# Lesson 2: Embeddings
- Embeddings are numerical representations of text that computers can more easily process. 
- This makes them one of the most important components of large language models. 

| Embeddings          | Word Embeddings        |
| ---------------------------------- | -------------------------------- |
| ![](images/embeddings.png)  | ![](images/word_embeddings.png) |

- As you can see in this embedding, similar words are grouped together. 
- So in the top left you have sports, in the bottom left you have houses and buildings and castles, in the bottom right you have vehicles like bikes and cars, and in the top right you have fruits. 
- So the apple would go among the fruits. 
- Then the coordinates for Apple here are 5'5 because we are associating each word in the table in the right to two numbers, the horizontal and the vertical coordinate. 
- This is an embedding. 
- Now this embedding sends each word to two numbers like this. 
- In general, embeddings would send words to a lot more numbers and we would have all the possible words. 
- Embeddings that we use in practice could send a word to hundreds of different numbers or even thousands. 

### Setup
Load needed API keys and relevant Python libaries.

In [None]:
# !pip install cohere umap-learn altair datasets

In [None]:
import os
from dotenv import load_dotenv, find_dotenv
_ = load_dotenv(find_dotenv()) # read local .env file

In [None]:
import cohere
co = cohere.Client(os.environ['COHERE_API_KEY'])

In [None]:
import pandas as pd

## Word Embeddings

Consider a very small dataset of three words.

In [None]:
three_words = pd.DataFrame({'text':
  [
      'joy',
      'happiness',
      'potato'
  ]})

three_words

Let's create the embeddings for the three words:

In [None]:
three_words_emb = co.embed(texts=list(three_words['text']),
                           model='embed-english-v2.0').embeddings

In [None]:
word_1 = three_words_emb[0]
word_2 = three_words_emb[1]
word_3 = three_words_emb[2]

In [None]:
word_1[:10]

## Sentence Embeddings

![](images/text_embeddings.png)

In this example here, we have embeddings for sentences. 
- Now the sentences get sent to a vector or a list of numbers. 
- And notice that that the first sentence is, hello, how are you? The last one is, hi, how's it going? And they don't have the same words, but they are very similar. 
- And because they're very similar, the embedding sends them to numbers that are really close to each other. 

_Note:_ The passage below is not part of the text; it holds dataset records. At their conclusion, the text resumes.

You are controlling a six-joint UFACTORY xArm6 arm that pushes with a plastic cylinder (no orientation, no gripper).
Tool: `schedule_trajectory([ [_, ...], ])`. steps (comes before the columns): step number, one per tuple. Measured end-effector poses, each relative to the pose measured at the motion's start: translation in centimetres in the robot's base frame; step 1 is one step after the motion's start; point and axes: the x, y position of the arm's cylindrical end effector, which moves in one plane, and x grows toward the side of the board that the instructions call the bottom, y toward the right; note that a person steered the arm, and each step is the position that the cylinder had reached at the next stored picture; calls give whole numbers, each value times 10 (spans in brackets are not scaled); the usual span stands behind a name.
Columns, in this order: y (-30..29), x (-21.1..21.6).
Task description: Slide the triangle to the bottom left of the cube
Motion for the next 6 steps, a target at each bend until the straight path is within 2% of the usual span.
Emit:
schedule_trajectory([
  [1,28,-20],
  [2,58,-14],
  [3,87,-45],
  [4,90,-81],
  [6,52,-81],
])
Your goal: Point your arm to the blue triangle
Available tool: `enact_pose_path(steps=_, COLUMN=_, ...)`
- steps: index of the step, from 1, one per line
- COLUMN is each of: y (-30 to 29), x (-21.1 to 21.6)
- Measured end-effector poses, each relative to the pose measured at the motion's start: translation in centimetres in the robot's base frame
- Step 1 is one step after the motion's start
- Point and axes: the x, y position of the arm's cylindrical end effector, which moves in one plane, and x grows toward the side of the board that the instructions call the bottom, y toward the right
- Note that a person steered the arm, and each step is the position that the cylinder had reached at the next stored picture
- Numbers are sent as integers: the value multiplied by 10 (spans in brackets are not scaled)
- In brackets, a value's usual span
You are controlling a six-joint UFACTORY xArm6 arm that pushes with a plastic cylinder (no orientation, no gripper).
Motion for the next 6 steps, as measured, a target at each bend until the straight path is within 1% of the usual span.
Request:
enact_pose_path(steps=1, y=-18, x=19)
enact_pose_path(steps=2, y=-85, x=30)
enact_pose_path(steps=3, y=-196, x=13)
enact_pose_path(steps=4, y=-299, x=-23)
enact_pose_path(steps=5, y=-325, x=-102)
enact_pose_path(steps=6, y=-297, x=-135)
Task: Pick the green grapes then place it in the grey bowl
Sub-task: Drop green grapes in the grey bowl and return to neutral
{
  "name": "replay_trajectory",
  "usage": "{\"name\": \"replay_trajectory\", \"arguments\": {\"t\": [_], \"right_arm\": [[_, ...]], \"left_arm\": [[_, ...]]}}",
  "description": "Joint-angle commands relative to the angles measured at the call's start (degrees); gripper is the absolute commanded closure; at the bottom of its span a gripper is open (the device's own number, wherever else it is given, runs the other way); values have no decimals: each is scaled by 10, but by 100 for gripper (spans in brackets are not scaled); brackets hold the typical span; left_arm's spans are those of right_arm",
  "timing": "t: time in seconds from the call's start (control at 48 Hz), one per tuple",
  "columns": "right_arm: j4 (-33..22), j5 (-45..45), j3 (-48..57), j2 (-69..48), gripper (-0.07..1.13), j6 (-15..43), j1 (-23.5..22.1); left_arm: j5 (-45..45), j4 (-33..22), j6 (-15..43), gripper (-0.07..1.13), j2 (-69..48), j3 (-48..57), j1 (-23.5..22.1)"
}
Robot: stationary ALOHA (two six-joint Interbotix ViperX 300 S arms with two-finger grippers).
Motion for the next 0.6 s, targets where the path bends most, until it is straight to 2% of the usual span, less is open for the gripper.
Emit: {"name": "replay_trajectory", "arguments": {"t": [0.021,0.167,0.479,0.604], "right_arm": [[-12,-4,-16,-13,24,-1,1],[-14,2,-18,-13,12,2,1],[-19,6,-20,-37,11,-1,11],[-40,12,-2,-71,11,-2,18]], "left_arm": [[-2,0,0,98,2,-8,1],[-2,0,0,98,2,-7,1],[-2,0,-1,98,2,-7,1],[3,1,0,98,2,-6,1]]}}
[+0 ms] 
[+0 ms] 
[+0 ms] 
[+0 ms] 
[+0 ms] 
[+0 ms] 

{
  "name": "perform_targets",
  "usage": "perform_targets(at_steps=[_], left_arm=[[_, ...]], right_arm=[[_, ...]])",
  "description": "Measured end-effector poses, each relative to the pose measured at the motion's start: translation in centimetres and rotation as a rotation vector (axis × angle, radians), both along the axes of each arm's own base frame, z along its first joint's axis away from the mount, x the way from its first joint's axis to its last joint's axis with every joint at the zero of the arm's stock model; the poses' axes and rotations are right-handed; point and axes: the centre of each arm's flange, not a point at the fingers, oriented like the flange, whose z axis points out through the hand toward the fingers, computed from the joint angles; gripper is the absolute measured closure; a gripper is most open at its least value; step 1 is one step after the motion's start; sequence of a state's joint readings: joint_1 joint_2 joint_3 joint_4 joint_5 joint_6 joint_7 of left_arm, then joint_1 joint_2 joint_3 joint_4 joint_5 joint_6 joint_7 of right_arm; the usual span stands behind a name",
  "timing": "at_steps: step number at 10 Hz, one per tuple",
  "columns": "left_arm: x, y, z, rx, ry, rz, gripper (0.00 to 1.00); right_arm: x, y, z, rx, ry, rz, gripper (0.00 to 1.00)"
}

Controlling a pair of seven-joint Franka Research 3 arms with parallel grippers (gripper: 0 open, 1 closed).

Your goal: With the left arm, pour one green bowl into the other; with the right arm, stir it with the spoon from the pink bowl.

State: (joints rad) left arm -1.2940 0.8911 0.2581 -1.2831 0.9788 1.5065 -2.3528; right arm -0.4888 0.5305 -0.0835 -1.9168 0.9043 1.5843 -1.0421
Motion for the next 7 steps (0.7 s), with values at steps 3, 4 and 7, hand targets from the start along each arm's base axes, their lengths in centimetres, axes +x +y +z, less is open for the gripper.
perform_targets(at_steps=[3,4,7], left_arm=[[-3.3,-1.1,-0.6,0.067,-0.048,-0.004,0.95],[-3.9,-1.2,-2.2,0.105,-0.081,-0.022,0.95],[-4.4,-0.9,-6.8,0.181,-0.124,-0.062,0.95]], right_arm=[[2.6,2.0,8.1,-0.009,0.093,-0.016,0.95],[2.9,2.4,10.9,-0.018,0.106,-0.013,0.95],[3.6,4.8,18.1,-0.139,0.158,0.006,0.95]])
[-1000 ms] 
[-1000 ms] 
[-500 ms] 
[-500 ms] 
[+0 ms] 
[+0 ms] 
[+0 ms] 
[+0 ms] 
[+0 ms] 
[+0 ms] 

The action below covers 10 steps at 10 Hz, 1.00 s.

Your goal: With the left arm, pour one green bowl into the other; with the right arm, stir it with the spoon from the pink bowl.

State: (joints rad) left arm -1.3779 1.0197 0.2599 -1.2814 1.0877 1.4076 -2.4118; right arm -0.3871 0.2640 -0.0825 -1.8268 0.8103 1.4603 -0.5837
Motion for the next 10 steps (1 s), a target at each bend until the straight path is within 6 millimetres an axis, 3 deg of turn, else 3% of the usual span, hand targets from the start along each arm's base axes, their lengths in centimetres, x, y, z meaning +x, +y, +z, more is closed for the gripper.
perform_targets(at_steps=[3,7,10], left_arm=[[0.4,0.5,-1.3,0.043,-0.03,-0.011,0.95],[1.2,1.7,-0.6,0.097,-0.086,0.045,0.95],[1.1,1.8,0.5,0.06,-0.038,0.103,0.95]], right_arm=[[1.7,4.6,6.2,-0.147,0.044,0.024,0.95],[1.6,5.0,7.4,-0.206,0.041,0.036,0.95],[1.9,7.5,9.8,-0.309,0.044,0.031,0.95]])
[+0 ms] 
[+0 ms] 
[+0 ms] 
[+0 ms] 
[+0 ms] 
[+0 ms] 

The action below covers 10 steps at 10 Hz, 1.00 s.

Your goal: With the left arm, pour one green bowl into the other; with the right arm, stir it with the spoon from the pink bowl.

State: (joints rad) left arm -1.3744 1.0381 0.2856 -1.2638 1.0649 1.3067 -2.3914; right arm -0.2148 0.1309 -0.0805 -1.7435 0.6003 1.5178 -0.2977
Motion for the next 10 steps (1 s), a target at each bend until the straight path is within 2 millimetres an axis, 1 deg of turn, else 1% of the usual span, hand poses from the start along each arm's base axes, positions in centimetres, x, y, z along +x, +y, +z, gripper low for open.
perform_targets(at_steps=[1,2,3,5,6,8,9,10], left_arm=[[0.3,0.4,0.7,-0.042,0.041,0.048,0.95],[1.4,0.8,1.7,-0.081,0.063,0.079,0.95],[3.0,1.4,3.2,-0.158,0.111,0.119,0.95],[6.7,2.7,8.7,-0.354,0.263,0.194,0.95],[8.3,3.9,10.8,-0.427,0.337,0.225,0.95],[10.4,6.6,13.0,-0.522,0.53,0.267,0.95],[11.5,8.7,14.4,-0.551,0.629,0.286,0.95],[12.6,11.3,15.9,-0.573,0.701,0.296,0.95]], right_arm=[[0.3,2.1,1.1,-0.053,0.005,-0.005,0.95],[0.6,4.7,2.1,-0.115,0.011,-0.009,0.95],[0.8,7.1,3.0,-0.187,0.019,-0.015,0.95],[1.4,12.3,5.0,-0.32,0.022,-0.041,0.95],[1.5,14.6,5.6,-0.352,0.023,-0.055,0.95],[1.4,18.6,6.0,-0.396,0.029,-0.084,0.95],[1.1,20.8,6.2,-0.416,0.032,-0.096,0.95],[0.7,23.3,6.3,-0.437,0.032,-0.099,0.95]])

We're going to take a look at a small data set of sentences. \
This one has eight sentences, as you can see. They are in pairs. Each one is the answer to the previous one

In [None]:
sentences = pd.DataFrame({'text':
  [
   'Where is the world cup?',
   'The world cup is in Qatar',
   'What color is the sky?',
   'The sky is blue',
   'Where does the bear live?',
   'The bear lives in the the woods',
   'What is an apple?',
   'An apple is a fruit',
  ]})

sentences

Let's create the embeddings for the three sentences:

In [None]:
emb = co.embed(texts=list(sentences['text']),
               model='embed-english-v2.0').embeddings

# Explore the 10 first entries of the embeddings of the 3 sentences:
for e in emb:
    print(e[:3])

Now how many numbers are associated to each one of the sentences?

In [None]:
len(emb[0])

In this particular case it's 4096, but different embeddings have different lengths. 

In [None]:
#import umap
#import altair as alt

In [None]:
from utils import umap_plot

In [None]:
chart = umap_plot(sentences, emb)

In [None]:
chart.interactive()

## Articles Embeddings

In [None]:
import pandas as pd
wiki_articles = pd.read_pickle('wikipedia.pkl')
wiki_articles

In [None]:
import numpy as np
from utils import umap_plot_big

In [None]:
articles = wiki_articles[['title', 'text']]
embeds = np.array([d for d in wiki_articles['emb']])

chart = umap_plot_big(articles, embeds)
chart.interactive()